Dalam dua minggu terakhir, perempuan 23 tahun itu telah menghabiskan waktu berjam-jam bepergian dari kampung halamannya ke Bangkok untuk bertemu legislator.
“Para anggota parlemen berjanji akan mendorong agar kami bisa mendapatkan kembali uangnya. Jadi saya masih berharap,” katanya.
Ia juga belum menyerah pada konser tersebut: “Saya masih ingin pergi karena saya tidak tahu kapan lagi saya akan mendapat kesempatan melihat mereka.”
Kasus penipuan seperti ini bukan hal baru dalam konser besar, termasuk tur Eras milik Taylor Swift. Sejumlah penggemar meminta promotor konser Live Nation dan mitra tiketnya meningkatkan perlindungan.
Ticketmaster, anak perusahaan Live Nation yang menangani penjualan tiket tur BTS di banyak negara, menyatakan telah “meningkatkan upaya melawan calo dan bot dengan teknologi AI baru dan aturan yang lebih ketat”.
Sebagai contoh, tiket akan diverifikasi sesuai alamat email pembeli, sementara tiket hasil reselling bisa ditolak saat hari konser.
Para penggemar diminta “hanya membeli tiket dari sumber resmi”, kata juru bicara Ticketmaster
“Situs resmi artis akan selalu mengarahkan penggemar ke jalur yang benar.”
Namun, para penggemar yang kecewa tampaknya tetap sulit menahan godaan “kesempatan terakhir”.
Cookie, penggemar di Filipina, mencoba membeli dari reseller setelah dua kali gagal mendapatkan tiket resmi.

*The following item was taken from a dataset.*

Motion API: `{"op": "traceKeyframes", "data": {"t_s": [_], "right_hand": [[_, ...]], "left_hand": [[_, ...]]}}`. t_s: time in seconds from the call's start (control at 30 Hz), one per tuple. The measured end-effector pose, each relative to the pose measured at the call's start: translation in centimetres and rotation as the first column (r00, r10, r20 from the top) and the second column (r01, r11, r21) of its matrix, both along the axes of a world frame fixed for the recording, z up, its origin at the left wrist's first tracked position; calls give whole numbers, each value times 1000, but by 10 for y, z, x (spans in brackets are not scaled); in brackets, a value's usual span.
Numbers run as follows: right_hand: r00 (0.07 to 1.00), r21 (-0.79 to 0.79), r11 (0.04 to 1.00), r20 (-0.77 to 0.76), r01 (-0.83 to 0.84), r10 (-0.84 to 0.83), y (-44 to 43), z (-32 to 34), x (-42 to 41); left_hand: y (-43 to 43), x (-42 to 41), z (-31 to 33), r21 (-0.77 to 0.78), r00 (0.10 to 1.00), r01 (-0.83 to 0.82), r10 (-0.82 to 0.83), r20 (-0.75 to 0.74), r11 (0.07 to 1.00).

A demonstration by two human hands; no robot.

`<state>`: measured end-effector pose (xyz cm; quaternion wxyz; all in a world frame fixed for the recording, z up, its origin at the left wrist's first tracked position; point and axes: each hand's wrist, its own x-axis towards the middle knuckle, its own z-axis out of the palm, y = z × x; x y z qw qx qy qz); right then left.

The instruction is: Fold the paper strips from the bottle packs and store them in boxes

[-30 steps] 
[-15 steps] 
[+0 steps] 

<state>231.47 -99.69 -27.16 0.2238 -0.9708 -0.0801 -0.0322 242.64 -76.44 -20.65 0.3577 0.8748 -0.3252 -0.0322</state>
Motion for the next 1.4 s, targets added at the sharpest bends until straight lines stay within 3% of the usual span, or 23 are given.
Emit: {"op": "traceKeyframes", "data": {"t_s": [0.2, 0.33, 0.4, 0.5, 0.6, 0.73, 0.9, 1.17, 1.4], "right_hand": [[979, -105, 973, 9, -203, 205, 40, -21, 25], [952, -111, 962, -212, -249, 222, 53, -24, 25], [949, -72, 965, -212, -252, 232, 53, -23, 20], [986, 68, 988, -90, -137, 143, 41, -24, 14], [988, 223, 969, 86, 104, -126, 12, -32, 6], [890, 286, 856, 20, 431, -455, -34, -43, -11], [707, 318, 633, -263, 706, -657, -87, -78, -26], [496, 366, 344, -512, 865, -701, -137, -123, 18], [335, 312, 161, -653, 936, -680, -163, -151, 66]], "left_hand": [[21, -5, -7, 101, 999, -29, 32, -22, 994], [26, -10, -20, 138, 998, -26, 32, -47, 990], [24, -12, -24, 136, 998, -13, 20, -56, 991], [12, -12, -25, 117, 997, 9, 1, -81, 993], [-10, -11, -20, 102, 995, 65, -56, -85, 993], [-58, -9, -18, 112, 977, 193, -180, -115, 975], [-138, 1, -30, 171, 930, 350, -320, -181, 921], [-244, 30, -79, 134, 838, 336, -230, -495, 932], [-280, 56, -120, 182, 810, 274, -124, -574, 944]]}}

Ia merasa sudah berhati-hati.
“Saya menambahnya di Facebook, saya memeriksa akun mereka, apa yang mereka pelajari, dari mana mereka berasal,” kata perempuan 30 tahun itu.
Seperti korban lain, Cookie kehilangan kontak setelah membayar. Penipu memblokirnya di Facebook, dan tiket tidak pernah dikirim.
“Saya merasa malu. Saya bahkan tidak memberi tahu keluarga atau teman dekat,” kata Cookie.
“Saya tidak ingin dihakimi atau mendengar mereka bilang ‘kamu bodoh’. Ini langkah putus asa karena saya benar-benar ingin hadir.”
Vevee mencoba lagi dengan menyadari bahwa ini akan menjadi “pertarungan berat”, karena konser terbaru di Jakarta bertepatan dengan ulang tahun salah satu anggota, V.
Ia gagal dalam presale pertama pada Jumat. “Sepertinya benar-benar semua orang mengincar pertunjukan terakhir ini.”
Tanpa tiket dan menangis, ia menyusun strategi untuk penjualan umum keesokan harinya.
Ia dan teman-temannya berpencar di seluruh Jakarta, masing-masing mencoba membeli tiket dari lokasi berbeda, menggunakan koneksi internet dan akun yang berbeda.
Dan kali ini berhasil. Ia mendapatkan tiketnya.